“Gifted babies” – mitigating for travel insurance risk in Iceland

The Northern Lights in Iceland attracts tourists from all over the world, especially those from Asian countries such Japan, China, and Taiwan, who carry the belief of conceiving “gifted” babies under the famed aurora borealis. However, the increase in these travelers led to an increase in claims loss. We explore our approach to mitigating this risk and overall reducing the claims loss value.

The above graph is a depiction of 6 months of European claims data (sample size of 20,000). The bubble size reflects the claims loss value, and as you can see, the largest bubble is Iceland – it first grows, then shrinks.

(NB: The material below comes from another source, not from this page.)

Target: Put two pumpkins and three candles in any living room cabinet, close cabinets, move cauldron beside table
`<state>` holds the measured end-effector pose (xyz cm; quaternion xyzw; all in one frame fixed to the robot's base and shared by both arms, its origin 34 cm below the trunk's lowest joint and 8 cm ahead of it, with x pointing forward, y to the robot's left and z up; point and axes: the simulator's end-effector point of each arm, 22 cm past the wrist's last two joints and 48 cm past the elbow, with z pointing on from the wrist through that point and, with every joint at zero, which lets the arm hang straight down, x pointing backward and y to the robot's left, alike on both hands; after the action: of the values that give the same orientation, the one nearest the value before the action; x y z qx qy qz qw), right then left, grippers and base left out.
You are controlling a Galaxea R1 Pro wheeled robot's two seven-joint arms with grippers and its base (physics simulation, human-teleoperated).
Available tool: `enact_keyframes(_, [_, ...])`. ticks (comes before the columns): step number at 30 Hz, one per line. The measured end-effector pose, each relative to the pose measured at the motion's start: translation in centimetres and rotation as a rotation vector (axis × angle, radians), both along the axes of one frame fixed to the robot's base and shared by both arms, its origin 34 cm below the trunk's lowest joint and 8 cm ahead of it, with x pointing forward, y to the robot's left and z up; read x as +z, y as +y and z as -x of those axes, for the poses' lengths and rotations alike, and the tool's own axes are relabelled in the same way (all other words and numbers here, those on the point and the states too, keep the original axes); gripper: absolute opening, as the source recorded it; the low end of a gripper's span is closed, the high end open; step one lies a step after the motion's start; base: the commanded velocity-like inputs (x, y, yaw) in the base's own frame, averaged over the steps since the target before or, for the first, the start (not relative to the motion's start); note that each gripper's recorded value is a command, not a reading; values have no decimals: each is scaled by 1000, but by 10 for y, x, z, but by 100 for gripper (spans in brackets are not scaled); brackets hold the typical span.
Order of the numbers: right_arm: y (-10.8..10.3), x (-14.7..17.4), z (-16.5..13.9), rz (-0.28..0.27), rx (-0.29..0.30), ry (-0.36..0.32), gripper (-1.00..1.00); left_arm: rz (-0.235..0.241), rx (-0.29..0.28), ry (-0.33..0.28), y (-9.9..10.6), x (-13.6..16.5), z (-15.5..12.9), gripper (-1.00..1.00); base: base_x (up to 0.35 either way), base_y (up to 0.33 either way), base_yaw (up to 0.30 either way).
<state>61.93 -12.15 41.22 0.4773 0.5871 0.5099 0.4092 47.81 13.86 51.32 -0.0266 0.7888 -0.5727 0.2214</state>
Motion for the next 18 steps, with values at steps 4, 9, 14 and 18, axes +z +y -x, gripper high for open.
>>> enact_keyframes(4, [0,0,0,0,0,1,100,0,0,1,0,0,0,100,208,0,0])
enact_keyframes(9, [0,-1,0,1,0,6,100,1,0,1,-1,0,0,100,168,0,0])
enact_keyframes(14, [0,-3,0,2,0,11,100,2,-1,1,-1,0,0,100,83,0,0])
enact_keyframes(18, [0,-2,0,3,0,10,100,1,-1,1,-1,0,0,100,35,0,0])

This initial increase in claims loss was due to an influx of tourists, particularly from these Asian countries. These travellers usually rent cars and then have to drive them in Icelandic winter conditions which they are unaccustomed to. The conditions can be hazardous; with Arctic winds resulting in clouds of gravel and ash affecting visibility, car doors being blown off , and other motor accidents involving drivers from countries where they drive on the left-side of the road! Overall, it’s a perfect storm for an insurance nightmare and the reason why claims loss in Iceland grew so substantially relative to other nations in the EU.

Upon noticing this trend, we were able to reduce this claims loss. Given that we are the owner of the value chain, managing general agent for our insurance book, and the processor of all claims, we were able to quickly optimize the retail price to adequately cover costs. In addition, we introduced rental car sub-limits and leveraged multiple touch points, such as a text message to warn drivers of the open road dangers, in their home language.

This is a leading example of how data insights from one area of the value chain (our claims data) enabled changes in another (product and price point) that drove better outcomes for both the customer and our partners. We were able to quickly react with product tweaks that meant our partners could keep selling and their customers could keep traveling, which was possible as we own all parts of the value chain.